Q: Is a constant term like "7" a like term with other constants?
A: Absolutely. Constants (numbers without variables) are all like terms with each other. In the expression $4x + 2 + 3x + 5$, the constants $2$ and $5$ are like terms and can be combined to $7$, resulting in the simplified expression $7x + 7$.
Working with More Complex Expressions
As you progress in algebra, you will encounter expressions with multiple variables and higher powers.

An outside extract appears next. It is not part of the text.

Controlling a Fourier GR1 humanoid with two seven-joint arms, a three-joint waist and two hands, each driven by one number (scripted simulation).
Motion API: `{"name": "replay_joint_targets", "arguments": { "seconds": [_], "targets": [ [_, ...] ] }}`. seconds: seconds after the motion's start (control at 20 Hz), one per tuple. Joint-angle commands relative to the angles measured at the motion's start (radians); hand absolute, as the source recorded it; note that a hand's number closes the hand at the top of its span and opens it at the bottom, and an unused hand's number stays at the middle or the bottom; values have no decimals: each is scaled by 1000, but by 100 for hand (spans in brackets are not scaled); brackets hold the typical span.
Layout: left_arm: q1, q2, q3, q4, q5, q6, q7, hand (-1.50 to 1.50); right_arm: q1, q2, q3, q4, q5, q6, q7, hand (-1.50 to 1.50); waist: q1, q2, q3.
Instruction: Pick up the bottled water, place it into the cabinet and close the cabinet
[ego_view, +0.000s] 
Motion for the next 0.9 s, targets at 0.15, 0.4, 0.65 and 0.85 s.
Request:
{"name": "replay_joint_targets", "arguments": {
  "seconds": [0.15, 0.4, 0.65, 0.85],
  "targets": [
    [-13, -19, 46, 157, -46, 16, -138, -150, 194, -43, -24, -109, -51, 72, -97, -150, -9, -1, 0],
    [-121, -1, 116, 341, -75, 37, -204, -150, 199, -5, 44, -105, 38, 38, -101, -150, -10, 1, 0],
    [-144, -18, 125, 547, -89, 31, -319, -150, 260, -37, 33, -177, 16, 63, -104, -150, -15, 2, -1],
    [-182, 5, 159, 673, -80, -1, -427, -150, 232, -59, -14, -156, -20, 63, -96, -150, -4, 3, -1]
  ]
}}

The same fundamental rule applies: only combine terms with identical variable parts.
Example: Simplify $3x^2y + 2xy^2 - x^2y + 5xy - 4xy^2$.
- Identify like terms:
- $3x^2y$ and $-x^2y$ are like terms (variable part $x^2y$).
- $2xy^2$ and $-4xy^2$ are like terms (variable part $xy^2$).
- $5xy$ is the only term with the variable part $xy$, so it has no like terms to combine with.
- Combine coefficients:
- For $x^2y$: $(3 - 1)x^2y = 2x^2y$.
- For $xy^2$: $(2 - 4)xy^2 = -2xy^2$.
- Rewritten expression: $2x^2y - 2xy^2 + 5xy$.
Footnote
[1] Distributive Property: A fundamental property of numbers which states that multiplying a sum by a number gives the same result as multiplying each addend by the number and then adding the products. Formula: $a(b + c) = ab + ac$.